### Work instruction
Up to and including the line with "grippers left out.", restate the material below word for word, beginning with its first line.
────────
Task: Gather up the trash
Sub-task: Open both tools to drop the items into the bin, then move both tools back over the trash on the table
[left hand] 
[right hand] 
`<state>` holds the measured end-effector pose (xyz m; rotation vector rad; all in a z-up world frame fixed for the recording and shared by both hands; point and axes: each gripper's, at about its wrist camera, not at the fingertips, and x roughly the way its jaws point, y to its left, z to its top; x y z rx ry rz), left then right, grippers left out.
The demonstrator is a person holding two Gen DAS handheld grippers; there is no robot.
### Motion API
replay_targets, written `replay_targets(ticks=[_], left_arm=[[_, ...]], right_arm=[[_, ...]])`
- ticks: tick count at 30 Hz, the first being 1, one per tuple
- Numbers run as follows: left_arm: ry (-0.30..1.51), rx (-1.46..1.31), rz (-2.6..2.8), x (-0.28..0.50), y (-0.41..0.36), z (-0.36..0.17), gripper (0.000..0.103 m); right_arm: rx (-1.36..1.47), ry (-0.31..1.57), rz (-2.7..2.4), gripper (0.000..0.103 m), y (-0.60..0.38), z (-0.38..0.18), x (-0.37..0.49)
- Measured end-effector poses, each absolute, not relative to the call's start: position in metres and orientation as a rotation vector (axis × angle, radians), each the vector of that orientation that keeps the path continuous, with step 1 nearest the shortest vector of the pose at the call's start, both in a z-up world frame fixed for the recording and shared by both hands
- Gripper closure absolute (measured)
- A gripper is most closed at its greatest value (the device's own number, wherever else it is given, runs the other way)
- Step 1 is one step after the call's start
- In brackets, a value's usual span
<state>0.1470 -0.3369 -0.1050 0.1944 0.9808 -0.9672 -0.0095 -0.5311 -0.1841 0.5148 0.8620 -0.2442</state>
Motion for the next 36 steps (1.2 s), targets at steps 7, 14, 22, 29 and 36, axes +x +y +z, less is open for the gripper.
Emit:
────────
### Answer box
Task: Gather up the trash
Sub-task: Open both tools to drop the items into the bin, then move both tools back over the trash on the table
[left hand] 
[right hand] 
`<state>` holds the measured end-effector pose (xyz m; rotation vector rad; all in a z-up world frame fixed for the recording and shared by both hands; point and axes: each gripper's, at about its wrist camera, not at the fingertips, and x roughly the way its jaws point, y to its left, z to its top; x y z rx ry rz), left then right, grippers left out.

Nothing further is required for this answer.